▸ **Exercise directions**
Could you print only the lines from the one containing "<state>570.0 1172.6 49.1" through the end of the listing below, unchanged?

==== Source material ====

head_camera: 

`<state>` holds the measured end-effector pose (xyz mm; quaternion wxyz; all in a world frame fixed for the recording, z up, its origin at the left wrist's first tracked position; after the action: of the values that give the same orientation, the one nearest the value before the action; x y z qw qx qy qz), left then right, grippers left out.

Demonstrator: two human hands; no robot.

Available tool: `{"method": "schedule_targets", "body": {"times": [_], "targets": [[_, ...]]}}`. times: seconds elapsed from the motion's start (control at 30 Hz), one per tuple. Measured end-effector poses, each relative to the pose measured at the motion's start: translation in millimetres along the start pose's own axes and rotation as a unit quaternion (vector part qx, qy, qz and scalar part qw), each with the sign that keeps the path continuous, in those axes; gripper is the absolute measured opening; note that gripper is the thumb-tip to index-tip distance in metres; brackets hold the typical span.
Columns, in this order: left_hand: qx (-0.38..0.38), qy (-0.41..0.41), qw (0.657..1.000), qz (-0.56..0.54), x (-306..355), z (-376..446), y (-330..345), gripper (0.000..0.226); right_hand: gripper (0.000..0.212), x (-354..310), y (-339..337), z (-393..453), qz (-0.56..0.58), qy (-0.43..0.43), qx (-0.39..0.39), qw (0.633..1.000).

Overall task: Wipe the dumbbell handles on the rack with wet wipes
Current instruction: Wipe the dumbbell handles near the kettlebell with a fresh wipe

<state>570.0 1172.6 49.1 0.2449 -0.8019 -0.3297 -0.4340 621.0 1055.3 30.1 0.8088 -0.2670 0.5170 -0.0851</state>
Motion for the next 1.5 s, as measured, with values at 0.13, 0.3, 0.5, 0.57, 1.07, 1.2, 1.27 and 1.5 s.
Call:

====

▸ **Worked solution**
<state>570.0 1172.6 49.1 0.2449 -0.8019 -0.3297 -0.4340 621.0 1055.3 30.1 0.8088 -0.2670 0.5170 -0.0851</state>
Motion for the next 1.5 s, as measured, with values at 0.13, 0.3, 0.5, 0.57, 1.07, 1.2, 1.27 and 1.5 s.
Call:

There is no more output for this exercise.